:: Your goal ::
Once you find the line below that has "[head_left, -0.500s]", output it and every line after it exactly, stopping after the line that has "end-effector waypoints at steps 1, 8", with no pictures.
-------- Extracted information --------
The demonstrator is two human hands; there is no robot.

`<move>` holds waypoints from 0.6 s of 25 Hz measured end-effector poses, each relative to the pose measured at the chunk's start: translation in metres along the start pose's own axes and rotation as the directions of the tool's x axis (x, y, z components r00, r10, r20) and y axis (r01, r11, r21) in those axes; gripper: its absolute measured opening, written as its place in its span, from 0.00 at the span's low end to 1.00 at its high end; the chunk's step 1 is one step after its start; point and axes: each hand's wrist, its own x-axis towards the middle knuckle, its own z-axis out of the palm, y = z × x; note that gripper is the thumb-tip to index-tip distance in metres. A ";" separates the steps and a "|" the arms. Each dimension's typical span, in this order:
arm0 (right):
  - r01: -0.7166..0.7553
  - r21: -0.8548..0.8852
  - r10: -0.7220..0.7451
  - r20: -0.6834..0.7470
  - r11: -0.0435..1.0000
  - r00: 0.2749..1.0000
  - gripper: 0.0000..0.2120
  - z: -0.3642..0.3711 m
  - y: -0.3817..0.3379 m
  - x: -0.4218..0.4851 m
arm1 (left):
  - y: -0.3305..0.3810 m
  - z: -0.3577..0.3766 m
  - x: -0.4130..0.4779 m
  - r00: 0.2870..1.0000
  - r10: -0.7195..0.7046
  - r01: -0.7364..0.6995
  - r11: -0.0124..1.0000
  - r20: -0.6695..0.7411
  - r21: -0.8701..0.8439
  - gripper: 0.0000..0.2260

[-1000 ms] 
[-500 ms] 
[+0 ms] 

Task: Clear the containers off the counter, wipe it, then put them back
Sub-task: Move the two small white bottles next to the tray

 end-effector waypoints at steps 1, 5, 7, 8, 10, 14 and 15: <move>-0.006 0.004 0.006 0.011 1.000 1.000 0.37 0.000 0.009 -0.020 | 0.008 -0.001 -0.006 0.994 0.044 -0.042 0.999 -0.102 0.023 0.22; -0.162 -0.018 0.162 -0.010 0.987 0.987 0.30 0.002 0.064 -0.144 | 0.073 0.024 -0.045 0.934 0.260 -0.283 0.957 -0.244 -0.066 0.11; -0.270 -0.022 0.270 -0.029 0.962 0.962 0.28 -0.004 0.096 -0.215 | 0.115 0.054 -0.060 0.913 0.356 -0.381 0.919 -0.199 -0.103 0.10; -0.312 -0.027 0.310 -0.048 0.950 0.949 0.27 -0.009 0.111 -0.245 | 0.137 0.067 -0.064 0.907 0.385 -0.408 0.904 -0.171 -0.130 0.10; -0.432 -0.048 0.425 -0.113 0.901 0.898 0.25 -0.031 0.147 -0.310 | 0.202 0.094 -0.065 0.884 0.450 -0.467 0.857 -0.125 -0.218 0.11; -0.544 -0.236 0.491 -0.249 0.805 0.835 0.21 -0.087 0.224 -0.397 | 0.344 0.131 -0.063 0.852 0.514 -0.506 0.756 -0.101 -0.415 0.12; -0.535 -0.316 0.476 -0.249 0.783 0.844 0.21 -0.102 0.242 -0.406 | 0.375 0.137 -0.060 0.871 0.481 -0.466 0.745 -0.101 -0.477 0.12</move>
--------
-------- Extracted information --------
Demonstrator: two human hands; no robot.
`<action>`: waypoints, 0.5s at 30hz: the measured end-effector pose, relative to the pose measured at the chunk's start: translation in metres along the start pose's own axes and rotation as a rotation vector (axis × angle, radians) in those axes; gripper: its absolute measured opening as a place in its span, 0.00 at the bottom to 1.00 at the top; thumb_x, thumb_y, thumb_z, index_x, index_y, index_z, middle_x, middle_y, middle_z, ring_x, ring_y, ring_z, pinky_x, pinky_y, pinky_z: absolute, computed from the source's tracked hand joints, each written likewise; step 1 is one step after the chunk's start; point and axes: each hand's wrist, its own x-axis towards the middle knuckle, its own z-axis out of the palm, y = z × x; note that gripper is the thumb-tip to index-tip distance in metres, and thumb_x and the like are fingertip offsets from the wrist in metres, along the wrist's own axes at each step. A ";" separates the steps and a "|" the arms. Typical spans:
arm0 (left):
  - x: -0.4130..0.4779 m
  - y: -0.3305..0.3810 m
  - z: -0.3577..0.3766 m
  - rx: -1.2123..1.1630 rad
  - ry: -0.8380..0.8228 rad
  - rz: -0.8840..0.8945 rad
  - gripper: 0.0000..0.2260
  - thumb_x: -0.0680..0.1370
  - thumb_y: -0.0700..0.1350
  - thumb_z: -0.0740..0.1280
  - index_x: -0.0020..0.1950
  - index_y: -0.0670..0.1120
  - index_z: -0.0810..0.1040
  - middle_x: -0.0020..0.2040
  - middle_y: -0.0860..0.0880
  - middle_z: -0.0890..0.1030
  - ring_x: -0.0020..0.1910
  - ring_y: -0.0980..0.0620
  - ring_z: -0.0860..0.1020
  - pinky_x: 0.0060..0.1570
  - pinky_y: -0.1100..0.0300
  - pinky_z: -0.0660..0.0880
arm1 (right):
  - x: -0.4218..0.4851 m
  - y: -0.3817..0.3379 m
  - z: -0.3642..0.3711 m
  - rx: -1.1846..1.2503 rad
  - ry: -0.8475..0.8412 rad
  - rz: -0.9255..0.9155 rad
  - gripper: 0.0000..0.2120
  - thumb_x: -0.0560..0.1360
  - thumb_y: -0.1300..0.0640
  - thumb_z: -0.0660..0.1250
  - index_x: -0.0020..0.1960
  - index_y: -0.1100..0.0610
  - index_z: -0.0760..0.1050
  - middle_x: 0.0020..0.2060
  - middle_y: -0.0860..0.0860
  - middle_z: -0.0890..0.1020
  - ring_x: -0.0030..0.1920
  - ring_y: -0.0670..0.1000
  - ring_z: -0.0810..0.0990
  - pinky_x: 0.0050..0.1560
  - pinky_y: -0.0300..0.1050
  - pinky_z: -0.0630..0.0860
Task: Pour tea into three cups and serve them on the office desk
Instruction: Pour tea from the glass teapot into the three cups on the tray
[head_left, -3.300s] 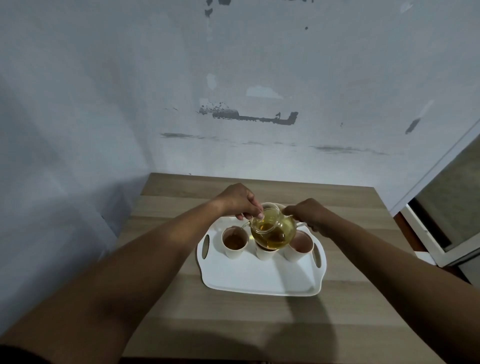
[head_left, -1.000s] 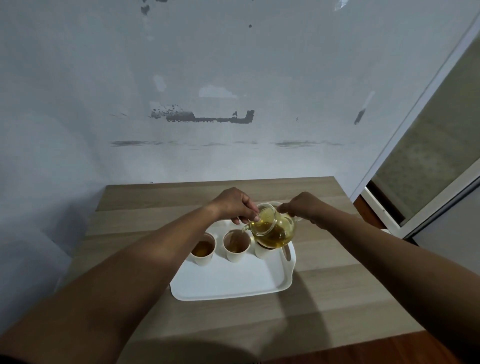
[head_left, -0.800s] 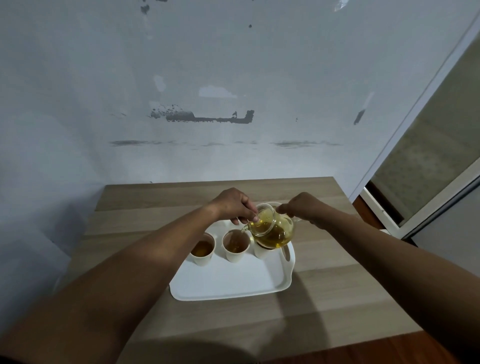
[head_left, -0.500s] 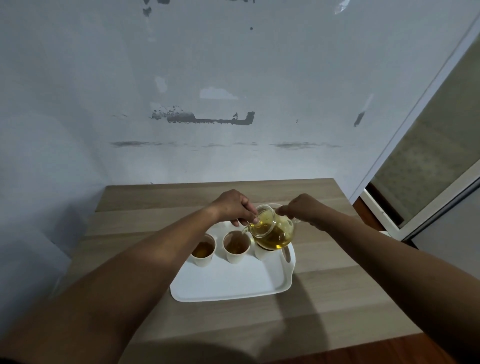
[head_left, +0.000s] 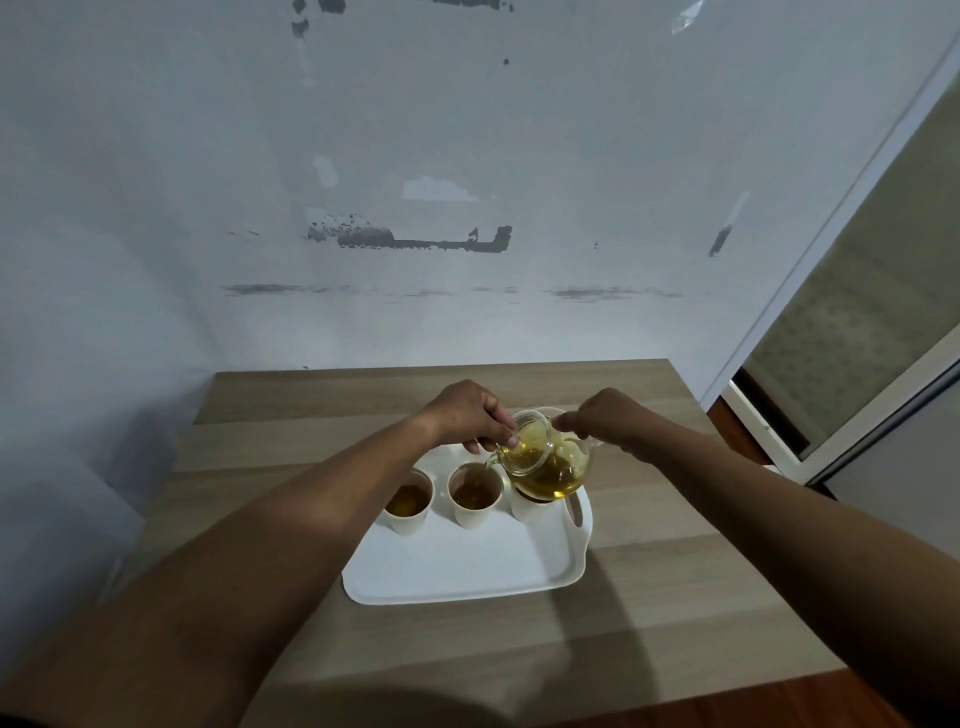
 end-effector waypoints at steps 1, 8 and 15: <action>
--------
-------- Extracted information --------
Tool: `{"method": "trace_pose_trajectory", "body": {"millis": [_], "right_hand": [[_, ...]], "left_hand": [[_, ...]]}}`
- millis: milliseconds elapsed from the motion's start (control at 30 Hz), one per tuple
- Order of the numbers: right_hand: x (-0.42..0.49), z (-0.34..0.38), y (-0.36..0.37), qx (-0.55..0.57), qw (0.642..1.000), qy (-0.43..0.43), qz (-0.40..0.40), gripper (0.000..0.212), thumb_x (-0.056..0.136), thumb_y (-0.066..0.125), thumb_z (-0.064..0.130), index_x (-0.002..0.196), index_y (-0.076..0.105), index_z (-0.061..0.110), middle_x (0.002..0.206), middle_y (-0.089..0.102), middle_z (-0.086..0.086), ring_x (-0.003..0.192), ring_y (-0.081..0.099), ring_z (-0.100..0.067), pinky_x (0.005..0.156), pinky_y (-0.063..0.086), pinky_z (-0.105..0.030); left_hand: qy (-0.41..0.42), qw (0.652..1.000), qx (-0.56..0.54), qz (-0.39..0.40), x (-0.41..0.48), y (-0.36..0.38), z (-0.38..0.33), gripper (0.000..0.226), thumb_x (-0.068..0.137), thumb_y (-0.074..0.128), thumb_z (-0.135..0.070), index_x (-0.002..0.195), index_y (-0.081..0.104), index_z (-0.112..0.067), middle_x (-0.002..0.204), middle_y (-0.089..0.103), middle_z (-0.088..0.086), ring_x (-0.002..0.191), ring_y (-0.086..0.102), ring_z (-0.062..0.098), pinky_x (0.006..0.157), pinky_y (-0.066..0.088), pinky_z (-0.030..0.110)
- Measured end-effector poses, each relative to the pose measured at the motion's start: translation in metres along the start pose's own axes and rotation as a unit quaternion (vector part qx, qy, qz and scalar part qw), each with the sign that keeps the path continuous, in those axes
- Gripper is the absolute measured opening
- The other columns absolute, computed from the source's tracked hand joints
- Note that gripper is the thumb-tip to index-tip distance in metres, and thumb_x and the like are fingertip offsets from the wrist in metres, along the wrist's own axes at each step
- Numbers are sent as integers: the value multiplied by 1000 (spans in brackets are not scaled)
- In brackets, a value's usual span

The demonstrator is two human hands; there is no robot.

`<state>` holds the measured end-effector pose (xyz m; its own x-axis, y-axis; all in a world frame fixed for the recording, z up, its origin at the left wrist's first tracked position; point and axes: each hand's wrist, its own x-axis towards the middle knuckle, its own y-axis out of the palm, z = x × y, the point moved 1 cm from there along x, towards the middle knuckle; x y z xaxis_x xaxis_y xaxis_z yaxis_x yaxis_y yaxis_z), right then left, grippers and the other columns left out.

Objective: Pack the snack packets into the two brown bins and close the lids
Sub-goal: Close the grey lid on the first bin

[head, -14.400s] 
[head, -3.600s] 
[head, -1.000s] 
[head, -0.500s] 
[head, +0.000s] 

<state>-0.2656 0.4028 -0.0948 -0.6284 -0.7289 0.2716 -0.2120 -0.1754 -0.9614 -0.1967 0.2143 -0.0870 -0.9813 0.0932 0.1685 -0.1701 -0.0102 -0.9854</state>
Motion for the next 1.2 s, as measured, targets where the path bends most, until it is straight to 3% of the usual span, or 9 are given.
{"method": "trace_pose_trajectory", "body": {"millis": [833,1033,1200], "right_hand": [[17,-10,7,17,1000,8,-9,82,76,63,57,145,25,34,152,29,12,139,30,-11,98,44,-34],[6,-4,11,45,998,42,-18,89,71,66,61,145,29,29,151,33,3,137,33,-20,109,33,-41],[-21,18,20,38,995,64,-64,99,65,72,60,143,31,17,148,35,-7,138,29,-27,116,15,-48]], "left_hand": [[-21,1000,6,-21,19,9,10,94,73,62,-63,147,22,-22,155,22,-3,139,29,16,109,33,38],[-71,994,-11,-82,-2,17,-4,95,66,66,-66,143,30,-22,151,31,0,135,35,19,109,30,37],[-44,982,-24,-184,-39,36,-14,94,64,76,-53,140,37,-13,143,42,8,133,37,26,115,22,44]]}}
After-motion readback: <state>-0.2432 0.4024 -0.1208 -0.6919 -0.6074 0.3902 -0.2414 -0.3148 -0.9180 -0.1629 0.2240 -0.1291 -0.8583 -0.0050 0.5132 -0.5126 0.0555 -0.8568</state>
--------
:: Task answer ::
[head_left, -0.500s] 
[head_left, +0.000s] 
 end-effector waypoints at steps 1, 8 and 15: <action>

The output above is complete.